> [Saved data entries]
--- START ---

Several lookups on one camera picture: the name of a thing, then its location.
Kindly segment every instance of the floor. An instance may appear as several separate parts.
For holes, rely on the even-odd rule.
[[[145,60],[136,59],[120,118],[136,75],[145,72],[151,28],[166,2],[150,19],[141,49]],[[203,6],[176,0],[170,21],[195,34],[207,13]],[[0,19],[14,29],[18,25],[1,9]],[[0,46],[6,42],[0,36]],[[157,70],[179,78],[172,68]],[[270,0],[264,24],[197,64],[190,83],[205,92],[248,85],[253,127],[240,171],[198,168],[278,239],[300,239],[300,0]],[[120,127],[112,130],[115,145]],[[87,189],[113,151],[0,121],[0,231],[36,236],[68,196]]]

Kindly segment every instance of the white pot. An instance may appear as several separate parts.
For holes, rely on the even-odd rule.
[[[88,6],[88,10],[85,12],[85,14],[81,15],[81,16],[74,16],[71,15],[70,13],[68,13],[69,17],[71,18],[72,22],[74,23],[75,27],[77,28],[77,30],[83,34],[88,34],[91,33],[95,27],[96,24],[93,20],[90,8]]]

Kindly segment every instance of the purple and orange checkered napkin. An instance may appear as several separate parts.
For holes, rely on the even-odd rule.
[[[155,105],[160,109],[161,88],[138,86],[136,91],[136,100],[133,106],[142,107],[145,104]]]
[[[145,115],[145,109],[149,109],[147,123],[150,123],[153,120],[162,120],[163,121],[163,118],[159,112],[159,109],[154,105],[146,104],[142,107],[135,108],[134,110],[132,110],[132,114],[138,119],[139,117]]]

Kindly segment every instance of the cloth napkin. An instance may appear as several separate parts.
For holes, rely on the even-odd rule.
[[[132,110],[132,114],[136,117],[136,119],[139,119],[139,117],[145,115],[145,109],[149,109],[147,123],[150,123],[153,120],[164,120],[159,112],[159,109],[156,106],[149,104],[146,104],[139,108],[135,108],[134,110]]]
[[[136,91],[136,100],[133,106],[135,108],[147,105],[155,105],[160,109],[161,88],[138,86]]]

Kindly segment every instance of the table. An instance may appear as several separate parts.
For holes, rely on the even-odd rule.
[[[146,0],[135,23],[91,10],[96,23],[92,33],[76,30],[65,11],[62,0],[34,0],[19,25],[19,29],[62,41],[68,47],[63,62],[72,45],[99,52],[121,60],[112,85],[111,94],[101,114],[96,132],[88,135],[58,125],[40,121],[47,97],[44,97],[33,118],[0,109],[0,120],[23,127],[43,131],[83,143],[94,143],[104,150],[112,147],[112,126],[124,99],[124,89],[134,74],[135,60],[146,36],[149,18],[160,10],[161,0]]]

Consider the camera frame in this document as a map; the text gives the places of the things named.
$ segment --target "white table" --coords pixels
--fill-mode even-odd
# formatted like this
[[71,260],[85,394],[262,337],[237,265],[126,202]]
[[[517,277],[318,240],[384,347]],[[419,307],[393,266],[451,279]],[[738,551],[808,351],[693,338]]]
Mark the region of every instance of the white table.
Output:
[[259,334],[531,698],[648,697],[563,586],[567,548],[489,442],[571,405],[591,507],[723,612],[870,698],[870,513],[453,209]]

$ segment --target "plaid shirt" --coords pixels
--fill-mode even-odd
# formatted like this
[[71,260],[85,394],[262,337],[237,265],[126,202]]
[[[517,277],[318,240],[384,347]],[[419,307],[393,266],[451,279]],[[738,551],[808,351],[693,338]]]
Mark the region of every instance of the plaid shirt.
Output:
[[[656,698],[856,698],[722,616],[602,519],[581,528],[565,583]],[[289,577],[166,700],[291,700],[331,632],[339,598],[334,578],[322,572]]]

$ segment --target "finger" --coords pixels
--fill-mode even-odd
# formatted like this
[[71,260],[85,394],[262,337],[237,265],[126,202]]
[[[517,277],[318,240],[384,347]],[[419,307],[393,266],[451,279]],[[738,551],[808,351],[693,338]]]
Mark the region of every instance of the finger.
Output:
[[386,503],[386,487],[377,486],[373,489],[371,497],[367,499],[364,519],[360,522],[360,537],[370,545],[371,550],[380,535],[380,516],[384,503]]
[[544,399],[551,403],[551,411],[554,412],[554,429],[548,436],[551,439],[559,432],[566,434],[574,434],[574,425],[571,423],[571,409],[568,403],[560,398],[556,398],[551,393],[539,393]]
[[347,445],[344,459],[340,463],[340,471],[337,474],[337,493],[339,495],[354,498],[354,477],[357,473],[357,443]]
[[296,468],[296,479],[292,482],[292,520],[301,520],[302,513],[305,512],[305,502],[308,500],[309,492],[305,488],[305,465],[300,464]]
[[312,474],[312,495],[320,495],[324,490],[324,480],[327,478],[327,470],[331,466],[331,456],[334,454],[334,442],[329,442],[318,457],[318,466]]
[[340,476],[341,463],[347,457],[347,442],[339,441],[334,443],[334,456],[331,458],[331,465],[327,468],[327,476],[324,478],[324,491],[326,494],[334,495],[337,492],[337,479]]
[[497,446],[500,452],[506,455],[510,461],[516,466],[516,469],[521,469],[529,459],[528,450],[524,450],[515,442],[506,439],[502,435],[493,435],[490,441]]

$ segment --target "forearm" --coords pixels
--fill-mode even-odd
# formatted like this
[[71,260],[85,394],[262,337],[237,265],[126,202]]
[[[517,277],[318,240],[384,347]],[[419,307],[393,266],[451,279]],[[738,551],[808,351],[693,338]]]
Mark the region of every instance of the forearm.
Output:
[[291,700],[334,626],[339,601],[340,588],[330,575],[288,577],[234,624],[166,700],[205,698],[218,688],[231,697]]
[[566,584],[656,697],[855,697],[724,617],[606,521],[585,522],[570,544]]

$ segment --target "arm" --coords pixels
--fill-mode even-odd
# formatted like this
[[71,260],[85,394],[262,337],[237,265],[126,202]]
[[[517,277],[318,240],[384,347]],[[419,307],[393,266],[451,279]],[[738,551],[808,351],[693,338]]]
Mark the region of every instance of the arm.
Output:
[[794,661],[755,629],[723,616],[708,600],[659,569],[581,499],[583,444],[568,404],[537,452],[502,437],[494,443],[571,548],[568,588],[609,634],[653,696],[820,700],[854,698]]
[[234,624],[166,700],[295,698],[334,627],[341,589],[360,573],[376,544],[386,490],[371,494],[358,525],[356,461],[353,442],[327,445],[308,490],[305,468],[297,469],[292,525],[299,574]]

--- END ---

> [WHAT YOU ARE ASKED TO DO] Check the data line by line and report how many lines contain "plaid" as a word or string, giving nothing besides the number.

> [RESPONSE TO THIS EXERCISE] 2